Is it just me or is the idea of Chinese China being poor quality quite funny.


----------



## Mr O (Jan 14, 2015)

These cups in the link can't be bad at this price can they? Do you have some of them Cam?


----------



## Glenn (Jun 14, 2008)

We have Coffee Forums UK KeepCups but not mugs as yet

If there was enough demand I'd certainly get a limited run done


----------



## DoubleShot (Apr 23, 2014)

Glenn

Would they be d'Ancap, Acme or Inker? Or am I dreaming, lol?


----------



## Mr O (Jan 14, 2015)

Obviously they would need to be orange with printing on the inside...


----------



## DoubleShot (Apr 23, 2014)

Mr O said:


> Obviously they would need to be orange with printing on the inside...


saying: you've been tango'd!


----------



## epaludo (May 29, 2017)

I used Acme and they seem to be really good, even though the "made in China" concern mentioned previously ...


----------



## forzajuve (Feb 2, 2011)

Slight edge for Acme over Inker for me. Only for the fact i have knocked off the handle on an Inker grabbing it down from my L1 and whacking it against the lever! Doh! Acme seem a bit more resilient to my oafishness. Also the Acme handles allow you to get a finger in there.....no jokes!


----------



## 44Whitehall (Feb 4, 2014)

I bought these lovely espresso cups from Fish Pye Pottery in St. Ives. They are lovely to hold and to drink from. These, and larger sizes for milky drinks, are in daily use at Mt Zion coffee shop just around the corner from the pottery.

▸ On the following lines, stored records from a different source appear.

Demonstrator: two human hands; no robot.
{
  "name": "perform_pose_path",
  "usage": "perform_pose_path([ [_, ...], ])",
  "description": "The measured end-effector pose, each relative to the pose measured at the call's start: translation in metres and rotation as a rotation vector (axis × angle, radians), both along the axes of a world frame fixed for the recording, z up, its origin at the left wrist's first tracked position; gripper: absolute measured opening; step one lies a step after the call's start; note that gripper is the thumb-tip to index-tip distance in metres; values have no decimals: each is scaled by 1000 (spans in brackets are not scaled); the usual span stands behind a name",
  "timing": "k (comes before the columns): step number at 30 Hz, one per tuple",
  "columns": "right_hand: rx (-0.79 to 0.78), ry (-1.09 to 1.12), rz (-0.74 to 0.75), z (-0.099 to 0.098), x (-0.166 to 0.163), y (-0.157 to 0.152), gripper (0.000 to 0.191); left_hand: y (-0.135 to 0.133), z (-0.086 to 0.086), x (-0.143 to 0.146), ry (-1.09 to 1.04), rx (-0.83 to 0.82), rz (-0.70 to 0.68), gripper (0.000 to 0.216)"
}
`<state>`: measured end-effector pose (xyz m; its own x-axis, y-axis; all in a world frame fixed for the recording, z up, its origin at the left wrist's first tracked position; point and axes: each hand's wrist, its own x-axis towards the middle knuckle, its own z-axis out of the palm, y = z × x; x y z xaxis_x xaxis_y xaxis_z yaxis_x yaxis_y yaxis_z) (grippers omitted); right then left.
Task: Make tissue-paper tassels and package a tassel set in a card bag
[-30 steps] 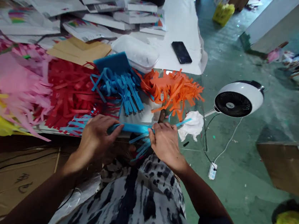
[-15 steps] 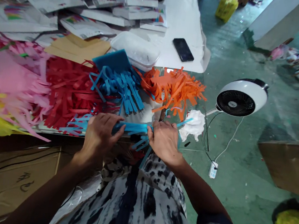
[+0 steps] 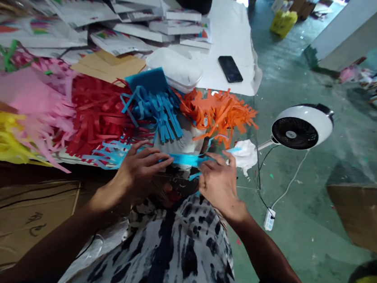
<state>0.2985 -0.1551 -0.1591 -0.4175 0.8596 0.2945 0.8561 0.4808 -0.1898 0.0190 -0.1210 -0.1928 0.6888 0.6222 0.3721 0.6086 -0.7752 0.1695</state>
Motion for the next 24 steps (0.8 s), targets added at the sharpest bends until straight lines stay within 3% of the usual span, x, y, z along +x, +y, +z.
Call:
perform_pose_path([
  [7,9,22,91,8,-35,0,22,0,1,7,39,-31,13,62],
  [13,22,-33,51,1,-32,8,19,-2,15,-20,-12,-50,7,39],
  [17,57,-88,94,-5,-26,15,18,0,31,-37,-52,76,188,26],
  [19,88,-120,111,-9,-27,19,19,2,37,-32,-63,127,215,19],
  [21,117,-140,120,-13,-30,22,19,3,36,-16,-94,130,156,19],
  [24,126,-158,109,-15,-32,26,18,5,20,9,-89,73,63,19],
])
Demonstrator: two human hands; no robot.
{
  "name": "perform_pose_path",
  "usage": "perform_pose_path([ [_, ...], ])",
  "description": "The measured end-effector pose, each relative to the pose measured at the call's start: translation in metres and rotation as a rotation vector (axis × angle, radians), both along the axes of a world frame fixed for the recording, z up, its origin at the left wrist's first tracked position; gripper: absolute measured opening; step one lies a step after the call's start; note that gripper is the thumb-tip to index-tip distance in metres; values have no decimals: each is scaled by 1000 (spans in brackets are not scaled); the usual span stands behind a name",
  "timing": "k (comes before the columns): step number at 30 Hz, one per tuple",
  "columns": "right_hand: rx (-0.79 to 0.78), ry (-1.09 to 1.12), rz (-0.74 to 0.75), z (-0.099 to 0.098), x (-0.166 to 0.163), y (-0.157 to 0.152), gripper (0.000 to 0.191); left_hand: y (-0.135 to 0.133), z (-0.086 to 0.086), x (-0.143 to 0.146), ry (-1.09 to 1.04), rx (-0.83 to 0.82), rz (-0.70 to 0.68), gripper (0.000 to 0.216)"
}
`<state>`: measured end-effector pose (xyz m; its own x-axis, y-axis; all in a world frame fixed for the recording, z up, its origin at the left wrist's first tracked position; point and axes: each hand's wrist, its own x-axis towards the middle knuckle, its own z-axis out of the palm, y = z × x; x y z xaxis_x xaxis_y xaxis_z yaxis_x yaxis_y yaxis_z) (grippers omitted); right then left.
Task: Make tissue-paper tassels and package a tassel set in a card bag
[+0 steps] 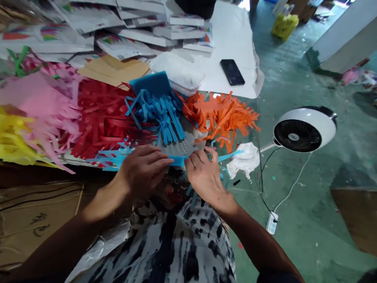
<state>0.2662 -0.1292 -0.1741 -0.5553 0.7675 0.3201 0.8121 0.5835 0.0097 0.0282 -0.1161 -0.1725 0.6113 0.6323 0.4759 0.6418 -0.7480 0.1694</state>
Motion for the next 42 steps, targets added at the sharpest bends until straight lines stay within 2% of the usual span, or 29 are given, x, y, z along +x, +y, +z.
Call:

I really like these cups a lot. And they are all the more special as I saw them being made!


----------



## coffeechap (Apr 5, 2012)

Do they do bigger cups?


----------



## 44Whitehall (Feb 4, 2014)

Yes they do. The website is no more than a signpost (http://www.fishpye.co.uk) but it's worth a call to Laura, the potter.

These espresso cups and larger flat white/cappuccino cups are used in Mt Zion coffee shop (though the cream glaze on the inside was a special request - the usual is the dark brown glaze).

The fish tail at the base of the handle sits on the finger nicely - I'm not normally a fan of handles on small espresso cups but on these I really like it - it's quite manly on a dainty cup.


----------